IN THE COURT OF APPEALS OF IOWA

No. 23-0149 Filed August 21, 2024

STATE OF IOWA, Plaintiff-Appellee,

vs.

ISAACH OLOYA ANYWAR, Defendant-Appellant. ________________________________________________________________

Appeal from the Iowa District Court for Polk County, Scott J. Beattie, Judge.

A criminal defendant appeals his conviction for robbery in the first degree.

AFFIRMED.

Martha J. Lucey, State Appellate Defender, and Josh Irwin, Assistant

Appellate Defender, for appellant.

Brenna Bird, Attorney General, and Zachary Miller, Assistant Attorney

General, for appellee.

Considered by Tabor, P.J., and Badding and Buller, J. 2

BULLER, Judge.

“I’m at Prospect Park on the East side of Des Moines and I need an

ambulance. My head is bleeding, and I can barely talk right now. I just got robbed.”

These three sentences, relayed by teenager David W. during a 911 call,

summarize the facts here. A police investigation established that Isaach Anywar,

Danil Deng, and Mohanad Ishag robbed David. A jury found Anywar guilty of first-

degree robbery, and he appeals challenging two evidentiary rulings. We affirm.
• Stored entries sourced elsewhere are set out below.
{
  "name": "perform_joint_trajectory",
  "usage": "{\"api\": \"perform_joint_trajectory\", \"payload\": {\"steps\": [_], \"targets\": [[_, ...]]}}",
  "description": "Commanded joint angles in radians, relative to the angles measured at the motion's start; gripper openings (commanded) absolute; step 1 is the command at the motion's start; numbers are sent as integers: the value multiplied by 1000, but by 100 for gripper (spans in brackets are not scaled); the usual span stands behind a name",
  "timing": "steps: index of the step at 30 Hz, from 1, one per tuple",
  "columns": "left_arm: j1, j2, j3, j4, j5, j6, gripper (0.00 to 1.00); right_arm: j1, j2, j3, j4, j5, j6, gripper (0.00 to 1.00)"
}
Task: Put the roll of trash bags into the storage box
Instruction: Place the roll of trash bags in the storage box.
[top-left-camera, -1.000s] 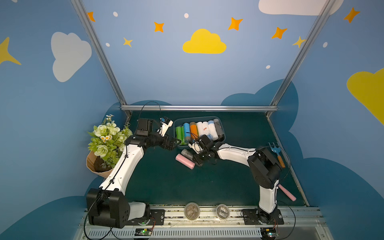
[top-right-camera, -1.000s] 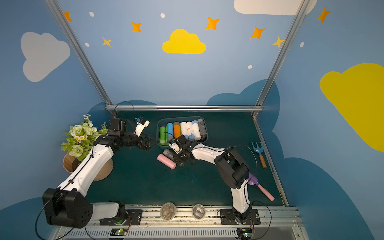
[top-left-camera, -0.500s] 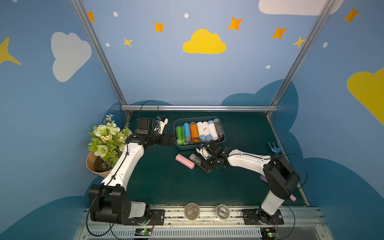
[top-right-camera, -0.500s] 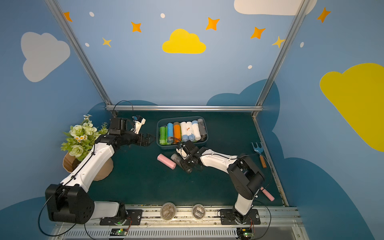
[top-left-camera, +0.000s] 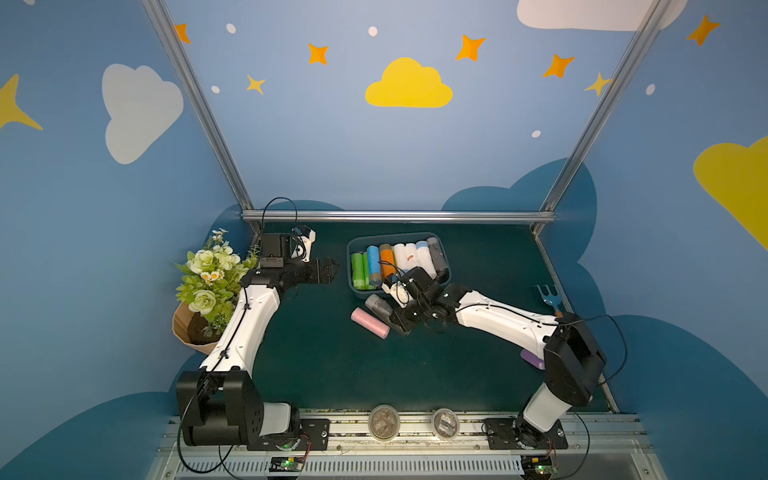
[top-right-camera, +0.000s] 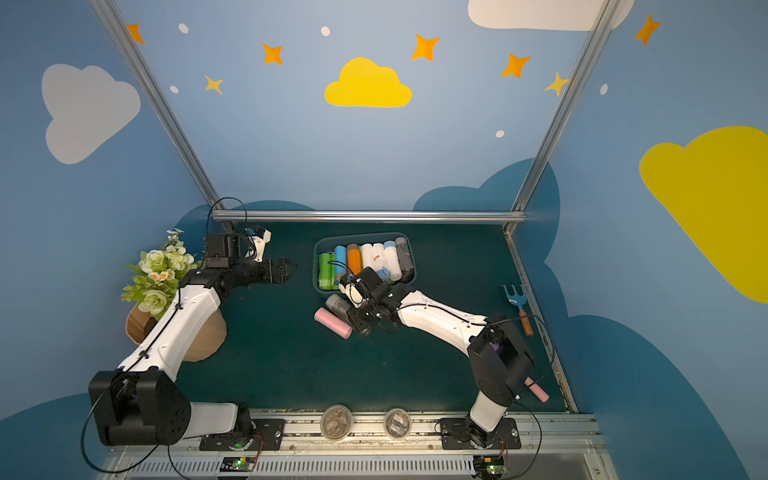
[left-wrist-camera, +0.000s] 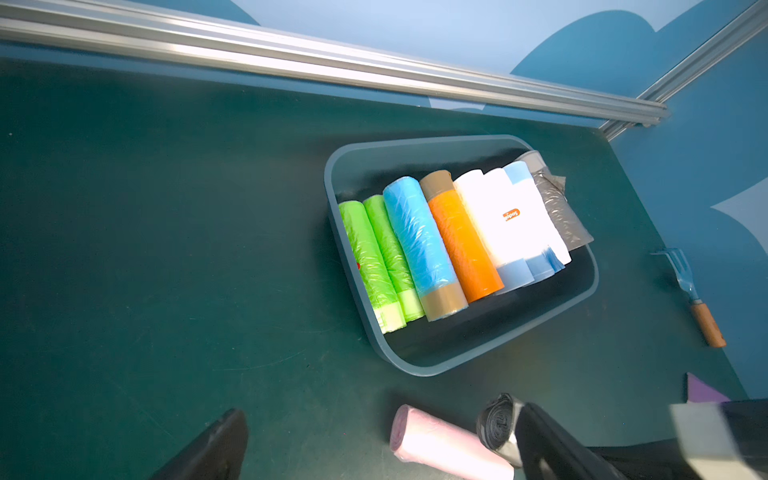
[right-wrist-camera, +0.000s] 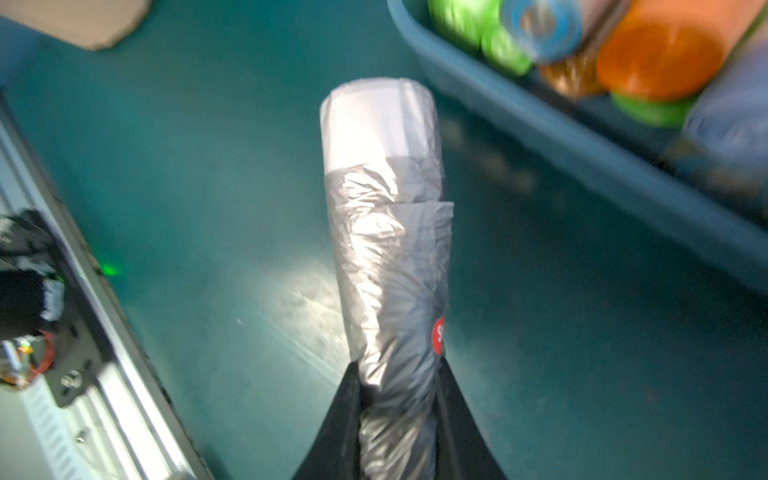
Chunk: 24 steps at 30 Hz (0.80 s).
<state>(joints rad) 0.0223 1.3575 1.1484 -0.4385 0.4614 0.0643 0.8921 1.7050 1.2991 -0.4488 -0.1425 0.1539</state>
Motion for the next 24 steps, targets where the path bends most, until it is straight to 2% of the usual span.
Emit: {"api": "perform_joint_trajectory", "payload": {"steps": [1, 7, 13, 24], "targets": [[3, -13, 7, 34, 13, -12, 100, 5, 51, 99, -36, -35, 34, 9], [7, -11, 2, 50, -35, -35, 100, 4, 185, 274, -76, -22, 101, 9], [21, -10, -9, 79, -82, -78, 100, -14, 318, 453, -117, 36, 229, 11], [27, -23, -18, 101, -82, -96, 100, -82, 560, 761, -136, 59, 425, 8]]}}
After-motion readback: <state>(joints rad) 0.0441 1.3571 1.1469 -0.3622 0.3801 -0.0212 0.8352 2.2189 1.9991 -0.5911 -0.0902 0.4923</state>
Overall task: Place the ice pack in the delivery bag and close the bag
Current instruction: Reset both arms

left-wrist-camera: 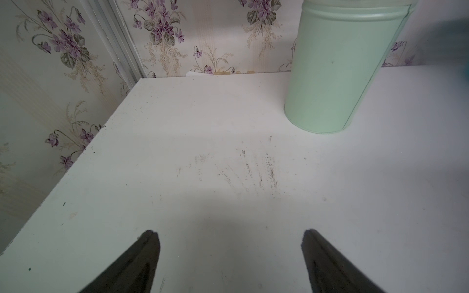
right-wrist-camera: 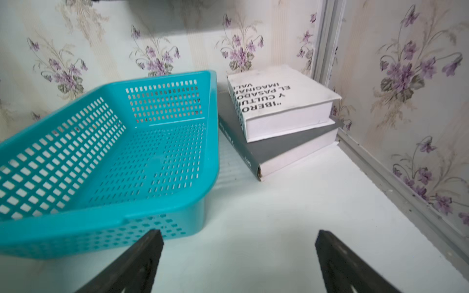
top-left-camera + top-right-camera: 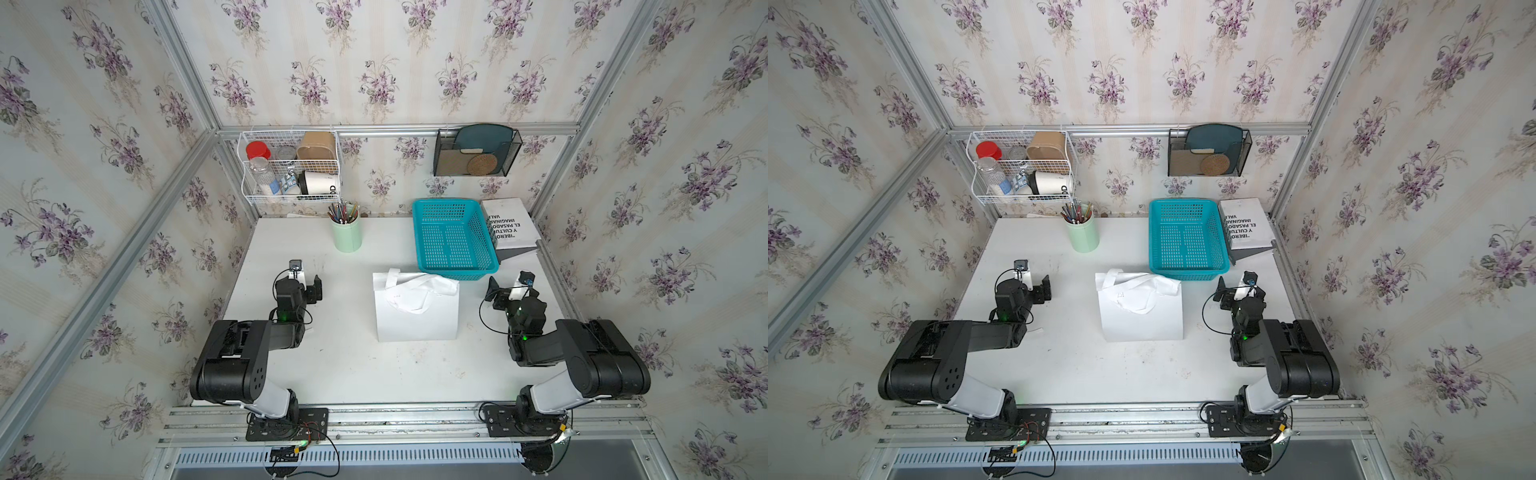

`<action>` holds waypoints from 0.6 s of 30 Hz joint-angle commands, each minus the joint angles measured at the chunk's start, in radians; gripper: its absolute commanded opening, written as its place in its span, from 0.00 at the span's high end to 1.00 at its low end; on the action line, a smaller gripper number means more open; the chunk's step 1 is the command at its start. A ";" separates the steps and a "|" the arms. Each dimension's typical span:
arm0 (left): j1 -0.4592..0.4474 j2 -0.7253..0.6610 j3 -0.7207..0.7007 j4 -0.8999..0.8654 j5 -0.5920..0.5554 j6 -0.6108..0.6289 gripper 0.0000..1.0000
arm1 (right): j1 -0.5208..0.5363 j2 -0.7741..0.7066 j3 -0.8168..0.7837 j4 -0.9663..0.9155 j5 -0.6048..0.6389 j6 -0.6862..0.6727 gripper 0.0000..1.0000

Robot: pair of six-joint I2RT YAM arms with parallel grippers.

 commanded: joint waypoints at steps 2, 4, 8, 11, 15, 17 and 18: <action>0.000 0.000 0.001 0.035 -0.004 -0.004 0.09 | 0.009 -0.001 0.003 0.060 0.080 0.001 0.00; 0.000 0.000 0.001 0.035 -0.003 -0.004 0.09 | 0.010 0.005 0.001 0.079 0.082 -0.002 0.00; 0.000 0.001 0.002 0.033 -0.003 -0.004 0.09 | 0.011 0.002 0.001 0.073 0.074 -0.005 0.00; 0.000 0.001 0.003 0.032 -0.003 -0.004 0.09 | 0.012 0.003 0.004 0.068 0.068 -0.006 0.00; -0.001 0.003 0.006 0.027 0.000 -0.006 0.08 | 0.012 0.002 0.012 0.054 0.051 -0.013 0.00; 0.000 0.000 0.003 0.031 0.000 -0.004 0.08 | 0.012 0.003 0.014 0.054 0.050 -0.014 0.00; 0.000 0.000 0.001 0.034 -0.001 -0.004 0.08 | 0.011 0.003 0.014 0.054 0.049 -0.014 0.00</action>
I. Background Facts and Proceedings

David was hanging out in Des Moines with a few female friends: Halie Poe,

Ciciley Gunn, and “Taby.”1 The group spent time at the downtown skate park

before making their way to Union Park. Taby then led the group to meet up with

Anywar and two other young men, later identified as Deng and Ishag; Taby had

been Snapchatting with Anywar before they met up. Gunn grew uncomfortable

when she noticed the trio of men had guns in their waistbands. After introductions,

David showed the other men a disassembled .22 caliber rifle in his trunk, which he

had planned to shoot at a firing range that day. Both groups then went to Prospect

Park.

The young women didn’t want to go to Prospect Park. Gunn thought it was

“not very safe” and “a lot goes on there.” Poe described it as “somewhere where

bad things happen. Like, people just do dumb things over there.” And Taby didn’t

want to go because she “knew what was going to happen”—David would “g[e]t

jumped” and robbed by Anywar and his compatriots. David told the young women

1 We identify witness “Taby” only by nickname because she was a minor. 3

he was not worried about going to Prospect Park with Anywar’s crew, saying: “No,

they’re friends, they’re homies.”

Once they arrived, Taby got out of the car and walked down to the dock with

Anywar. The pair returned a few minutes later. David said he was ready to leave,

and then—in his words—“things went bad.” Anywar’s group drew their handguns

and surrounded David, Poe, and Gunn, who were inside the vehicle. In Gunn’s

words:

[T]hey told David to put the car in park. David just kept saying he was scared. We told David to do what they were telling him to do. He put the car in park. They told him to unlock his phone. They took his phone. They started pressing the gun like against his head, hitting him with it.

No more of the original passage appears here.